For example, this declaration:
<element name="vegetable" ns="http://www.broccoli.net" xmlns="http://relaxng.org/ns/structure/1.0"> <empty/> </element>
would match either of these:
<food:vegetable xmlns:food="http://www.broccoli.net"/> <vegetable xmlns="http://www.broccoli.net"/>
...but fail to match these:
<vegetable/> <food:vegetable xmlns:food="http://www.uglifruit.org"/>
The namespace setting is inherited, allowing you to set it once
at a high level. Here, the inner element declarations for title
and body
implicitly require the namespace
http://howtowrite.info
:
<element name="report" ns="http://howtowrite.info" xmlns="http://relaxng.org/ns/structure/1.0"> <element name="title"><text/></element> <element name="body"><text/></element> </element>
Name Classes
A name class is any pattern that substitutes for a set of element or
attribute types. We’ve already seen one, choice
, which matches an enumerated set of
elements and attributes. Even more permissive is the name class
anyName
, which allows any element
or attribute type to have the described content model.
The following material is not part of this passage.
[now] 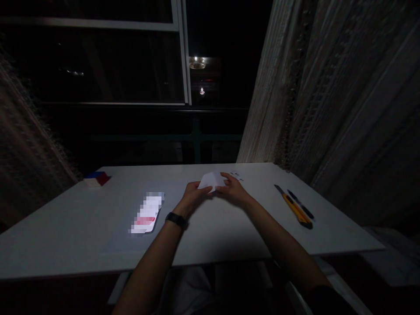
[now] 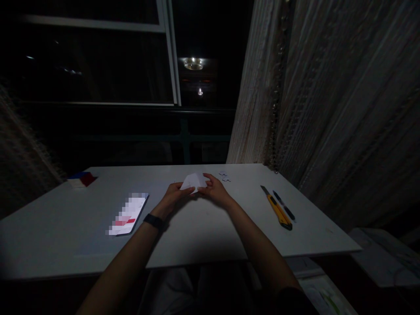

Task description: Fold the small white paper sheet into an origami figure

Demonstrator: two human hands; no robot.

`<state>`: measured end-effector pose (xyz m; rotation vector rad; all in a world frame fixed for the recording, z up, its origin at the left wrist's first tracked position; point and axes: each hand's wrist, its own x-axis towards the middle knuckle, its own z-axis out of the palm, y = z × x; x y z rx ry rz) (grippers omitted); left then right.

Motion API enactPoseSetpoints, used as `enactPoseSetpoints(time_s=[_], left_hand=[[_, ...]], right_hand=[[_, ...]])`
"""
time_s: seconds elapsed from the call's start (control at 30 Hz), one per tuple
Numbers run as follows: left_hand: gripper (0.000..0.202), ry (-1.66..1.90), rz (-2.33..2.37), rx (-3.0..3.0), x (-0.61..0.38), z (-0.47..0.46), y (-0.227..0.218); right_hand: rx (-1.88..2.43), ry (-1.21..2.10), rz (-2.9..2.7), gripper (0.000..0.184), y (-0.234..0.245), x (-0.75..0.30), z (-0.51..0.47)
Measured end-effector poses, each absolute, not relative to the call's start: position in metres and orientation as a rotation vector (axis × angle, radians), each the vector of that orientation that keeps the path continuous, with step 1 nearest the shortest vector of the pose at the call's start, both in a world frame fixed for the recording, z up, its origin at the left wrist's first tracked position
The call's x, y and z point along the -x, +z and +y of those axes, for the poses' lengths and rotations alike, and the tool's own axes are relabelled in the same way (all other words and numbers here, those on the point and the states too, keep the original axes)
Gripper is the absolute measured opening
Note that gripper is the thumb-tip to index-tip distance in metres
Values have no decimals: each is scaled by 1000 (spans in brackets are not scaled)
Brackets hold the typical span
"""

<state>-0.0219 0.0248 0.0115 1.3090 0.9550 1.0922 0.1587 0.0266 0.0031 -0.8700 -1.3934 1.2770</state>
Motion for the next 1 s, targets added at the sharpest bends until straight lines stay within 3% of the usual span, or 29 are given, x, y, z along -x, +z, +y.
enactPoseSetpoints(time_s=[0.07, 0.13, 0.5, 1.0], left_hand=[[43, 1075, 915, -1329, 21, 24, 12], [43, 1071, 883, -1329, 20, 23, 12], [36, 1163, 920, -1275, 19, 22, 16], [32, 1118, 915, -1318, 17, 23, 10]], right_hand=[[918, 1218, -1365, 46, -1, -155, 30], [942, 1184, -1350, 38, -1, -156, 31], [922, 1315, -1407, 38, 12, -168, 24], [1015, 1131, -1540, 28, 15, -162, 21]])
For example, this pattern matches any well-formed document:
<grammar xmlns="http://relaxng.org/ns/structure/1.0"> <start> <ref name="all-elements"/> </start> <define name="all-elements"> <element> <anyName/> <!-- use in place of the "name" attribute --> <zeroOrMore> <choice> <ref name="anyElement"/> <text/> <attribute><anyName/></attribute> </choice> </zeroOrMore> </element> </define> </grammar>
The anyName
appears inside
the element
instead of a name
attribute. The zeroOrMore
is required here because each
name class element matches exactly one object.
The nsName
class matches any
element or attribute in a namespace specified by an ns
attribute. For example:
<element xmlns="http://relaxng.org/ns/structure/1.0"> <nsName ns="http://fakesite.org" /> <empty/> </element>
This will set any element in the namespace http://fakesite.org
to be an empty element.
If you leave out the ns
attribute,
nsName
will inherit the namespace
from the nearest ancestor that defines one. So this will also
work:
<element ns="http://fakesite.org" xmlns="http://relaxng.org/ns/structure/1.0"> > <nsName /> <empty /> </element>
If you don’t want to let everything
through, trim down the set using except
. Use it as a child to anyName
or nsName
to list classes of elements or
attributes you don’t want to allow. Here, only elements not in the
current namespace are declared empty:
<element ns="http://fakesite.org" xmlns="http://relaxng.org/ns/structure/1.0"> <anyName> <except> <nsName /> </except> </anyName> <empty /> </element>
The only place you cannot use a name class is as the child of a
define
element. This is
wrong:
<define name="too-ambiguous"> <anyName/> </define>
We’ll discuss define
elements in the
next section.
Tip
As this book was going to press, James Clark announced the Namespace Routing Language (NRL), which provides enormous flexibility for describing how content in different namespaces should be validated and processed. See http://www.thaiopensource.com/relaxng/nrl.html for more information and an implementation.
Named Patterns
The patterns we have seen so far are monolithic. All the declarations are nested inside one big one. This is fine for simple documents, but as complexity builds, it can be hard to manage. Named patterns allow you to move declarations outside of the main pattern, breaking up the schema into discrete parts that are more easily handled. It also allows for reusing patterns that recur in many places.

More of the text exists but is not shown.